● Exercise: Please figure out how many lines in the material contain "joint", and give only that number.
- Opening Delimiter -
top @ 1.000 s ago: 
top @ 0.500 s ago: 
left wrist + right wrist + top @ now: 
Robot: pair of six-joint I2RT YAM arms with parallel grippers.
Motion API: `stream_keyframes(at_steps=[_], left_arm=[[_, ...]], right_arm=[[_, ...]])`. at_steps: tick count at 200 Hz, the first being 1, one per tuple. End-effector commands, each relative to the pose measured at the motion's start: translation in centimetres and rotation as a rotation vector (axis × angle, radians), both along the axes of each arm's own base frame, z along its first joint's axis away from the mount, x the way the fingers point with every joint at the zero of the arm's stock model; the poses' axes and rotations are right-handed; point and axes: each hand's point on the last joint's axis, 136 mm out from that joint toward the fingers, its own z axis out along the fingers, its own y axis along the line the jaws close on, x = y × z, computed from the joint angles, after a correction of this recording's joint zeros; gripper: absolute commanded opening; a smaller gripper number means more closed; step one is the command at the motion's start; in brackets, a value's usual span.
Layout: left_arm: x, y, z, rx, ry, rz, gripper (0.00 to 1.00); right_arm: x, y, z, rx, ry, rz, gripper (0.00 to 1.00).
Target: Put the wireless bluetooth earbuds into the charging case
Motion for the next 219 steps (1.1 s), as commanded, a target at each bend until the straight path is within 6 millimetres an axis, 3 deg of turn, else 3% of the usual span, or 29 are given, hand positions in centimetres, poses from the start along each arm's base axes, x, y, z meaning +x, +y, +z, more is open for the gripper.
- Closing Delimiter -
● Task output: 2